- **What you are asked to do**
Copy each line of the following data that contains "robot".
==== Input ====
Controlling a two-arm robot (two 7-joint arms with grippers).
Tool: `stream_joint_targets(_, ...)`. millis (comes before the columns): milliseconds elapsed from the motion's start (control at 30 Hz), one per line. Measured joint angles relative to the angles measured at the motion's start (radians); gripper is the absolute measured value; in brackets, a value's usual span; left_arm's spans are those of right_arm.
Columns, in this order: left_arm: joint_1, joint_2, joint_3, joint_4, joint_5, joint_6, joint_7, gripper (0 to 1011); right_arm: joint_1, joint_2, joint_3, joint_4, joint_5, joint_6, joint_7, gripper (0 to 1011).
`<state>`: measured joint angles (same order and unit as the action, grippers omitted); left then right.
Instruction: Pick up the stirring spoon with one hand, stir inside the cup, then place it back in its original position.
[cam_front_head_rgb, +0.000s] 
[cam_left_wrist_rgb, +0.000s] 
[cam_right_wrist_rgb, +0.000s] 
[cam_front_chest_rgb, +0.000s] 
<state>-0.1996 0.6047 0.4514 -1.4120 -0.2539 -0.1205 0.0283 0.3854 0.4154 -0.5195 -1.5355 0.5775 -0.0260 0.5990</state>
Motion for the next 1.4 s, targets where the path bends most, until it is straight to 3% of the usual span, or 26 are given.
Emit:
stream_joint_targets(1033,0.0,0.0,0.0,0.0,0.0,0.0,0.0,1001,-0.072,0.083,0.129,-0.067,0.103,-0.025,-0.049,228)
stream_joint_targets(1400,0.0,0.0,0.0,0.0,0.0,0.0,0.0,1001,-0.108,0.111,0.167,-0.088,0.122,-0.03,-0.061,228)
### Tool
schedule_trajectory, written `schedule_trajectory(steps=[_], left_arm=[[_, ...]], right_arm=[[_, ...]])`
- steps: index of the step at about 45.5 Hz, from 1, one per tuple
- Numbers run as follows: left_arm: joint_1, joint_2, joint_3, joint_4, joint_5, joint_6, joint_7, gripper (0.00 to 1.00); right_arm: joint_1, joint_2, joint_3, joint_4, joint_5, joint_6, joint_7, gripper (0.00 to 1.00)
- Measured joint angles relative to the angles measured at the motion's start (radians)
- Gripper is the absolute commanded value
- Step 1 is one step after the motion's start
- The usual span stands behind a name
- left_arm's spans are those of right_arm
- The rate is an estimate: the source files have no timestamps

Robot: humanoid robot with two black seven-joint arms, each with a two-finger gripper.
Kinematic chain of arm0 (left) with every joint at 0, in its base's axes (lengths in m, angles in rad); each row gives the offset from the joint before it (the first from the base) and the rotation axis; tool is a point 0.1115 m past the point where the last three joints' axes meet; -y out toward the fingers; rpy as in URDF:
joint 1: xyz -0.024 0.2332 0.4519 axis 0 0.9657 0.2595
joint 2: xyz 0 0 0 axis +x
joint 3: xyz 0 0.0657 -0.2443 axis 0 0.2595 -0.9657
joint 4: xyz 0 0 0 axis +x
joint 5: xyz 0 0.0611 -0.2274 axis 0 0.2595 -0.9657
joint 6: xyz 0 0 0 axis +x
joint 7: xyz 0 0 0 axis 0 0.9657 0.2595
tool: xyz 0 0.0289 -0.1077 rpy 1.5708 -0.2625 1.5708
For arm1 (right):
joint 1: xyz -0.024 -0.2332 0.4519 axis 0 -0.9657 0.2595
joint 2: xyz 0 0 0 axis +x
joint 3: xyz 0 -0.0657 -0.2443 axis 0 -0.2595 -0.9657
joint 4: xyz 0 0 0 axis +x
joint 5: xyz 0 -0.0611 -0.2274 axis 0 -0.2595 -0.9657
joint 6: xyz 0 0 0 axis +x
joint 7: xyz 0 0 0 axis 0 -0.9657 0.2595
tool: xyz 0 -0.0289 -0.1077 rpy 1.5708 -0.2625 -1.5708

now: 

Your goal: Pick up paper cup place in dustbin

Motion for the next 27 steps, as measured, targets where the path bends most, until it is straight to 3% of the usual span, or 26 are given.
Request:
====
- **Answer box**
Controlling a two-arm robot (two 7-joint arms with grippers).
Robot: humanoid robot with two black seven-joint arms, each with a two-finger gripper.

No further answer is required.